Oleh: Ayu Pratiwi Muyasyaroh* Indonesia merupakan negara maritim karena lebih dari 2/3 total luas wilayahnya adalah laut atau me...

Oleh: Ayu Pratiwi Muyasyaroh*



Indonesia merupakan negara maritim karena lebih dari 2/3 total luas wilayahnya adalah laut atau mencapai 5,8 juta km2 (580 juta ha), kemakmuran Indonesia tidak hanya disebabkan oleh luas wilayah lautnya yang begitu besar namun juga dari potensi kelautan dan perikanan yang sangat besar dan beragam baik yang dapat diperbaharui maupun yang tidak dapat diperbaharui (Dahuri, dkk, 2001). Salah satu potensi kelautan dengan keanekaragam jenis yang sangat tinggi di Indonesia adalah rumput laut. Sampai saat ini sebagian besar rumput laut umumnya diekspor dalam bentuk bahan mentah berupa rumput laut kering namun sayangnya, hasil olahan rumput laut seperti agar-agar, karaginan, dan alginat masih di impor dalam jumlah yang cukup besar dengan harga yang tinggi. Karaginan merupakan polimer polisakarida rantai lurus yang terdiri dari unit D-galaktosa dan 3,6-anhidrogalaktosa dengan beragam tingkat sulfatasi yang diperoleh dari ekstraksi rumput laut merah dari spesies tertentu (Soetrisno, 1991).

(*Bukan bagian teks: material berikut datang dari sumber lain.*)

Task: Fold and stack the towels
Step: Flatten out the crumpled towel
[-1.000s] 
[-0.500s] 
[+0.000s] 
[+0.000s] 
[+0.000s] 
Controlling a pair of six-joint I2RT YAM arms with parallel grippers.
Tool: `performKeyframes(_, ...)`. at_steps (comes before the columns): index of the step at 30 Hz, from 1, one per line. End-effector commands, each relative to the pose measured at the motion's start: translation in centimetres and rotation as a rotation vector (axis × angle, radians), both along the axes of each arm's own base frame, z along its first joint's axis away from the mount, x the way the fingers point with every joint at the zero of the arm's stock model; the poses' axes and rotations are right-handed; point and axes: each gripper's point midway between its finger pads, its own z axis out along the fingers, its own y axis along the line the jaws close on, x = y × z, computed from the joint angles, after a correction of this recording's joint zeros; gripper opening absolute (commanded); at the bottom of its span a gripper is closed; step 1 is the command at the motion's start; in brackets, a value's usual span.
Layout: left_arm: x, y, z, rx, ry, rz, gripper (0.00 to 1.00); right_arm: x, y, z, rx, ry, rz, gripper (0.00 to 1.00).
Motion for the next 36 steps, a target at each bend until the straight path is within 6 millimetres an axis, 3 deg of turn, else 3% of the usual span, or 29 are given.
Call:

Di bidang industri makanan, karaginan digunakan sebagai gelling agent (pembentuk gel), thickening (pengental), dan penstabil. (Tombs and Stephen, 1998). Selain itu karaginan juga digunakan sebagai pengemulsi (emulsifier), pensuspensi (suspention agent), pelindung koloid (protective), pembentuk film (film former), penghalang terjadinya pelepasan air (syneresis inhibitor), dan pengkelat atau pengikat bahan-bahan lain (flocculating agent). Sifat-sifat karaginan tersebut banyak dimanfaatkan dalam industri makanan, obat-obatan, kosmetik, tekstil, cat, pasta gigi, dan industri lainnya (Winarno,1990).

Proses pembuatan karaginan dilakukan dengan mengisolasi karaginan dari rumput laut merah Eucheuma cottonii. Prosedur isolasi karaginan dari berbagai rumput laut telah banyak dikembangkan. Umumnya prosedur ini terdiri atas tiga tahapan kerja yaitu; ekstraksi, penyaringan, dan pengendapan. (Sarjana, 1998). Karaginan diperoleh dari rumput laut bersih yang diekstraksi dengan air panas dalam suasana alkali dengan pH berkisar antara 8-11. Keadaan basa sangat diperlukan dalam proses ekstraksi rumput laut menjadi karaginan untuk meningkatkan daya larut karaginan dalam air dan mencegah terjadinya reaksi hidrolisis ikatan glikosidik pada molekul karaginan yang menyebabkan karaginan kehilangan sifat-sifat fisiknya, seperti kelarutannya dalam  air (Durant and Sanford, 1970).

Bahan yang banyak digunakan sebagai pemberi suasana alkali dalam ekstraksi Karaginan adalah Kalium hidroksida (KOH). KOH merupakan senyawa yang bersifat sangat toksik terhadap lingkungan serta memiliki harga yang cukup mahal dimana harga KOH non-teknis mencapai Rp1.500,00-/g. Selain itu, KOH juga sukar untuk diperoleh di daerah pedesaan padahal kebanyakan daerah penghasil rumput laut merah di Indonesia dapat dikategorikan sebagai wilayah pedesaan sehingga produksi karaginan di Indonesia belum tercapai secara maksimal (Mappiratu, 2009).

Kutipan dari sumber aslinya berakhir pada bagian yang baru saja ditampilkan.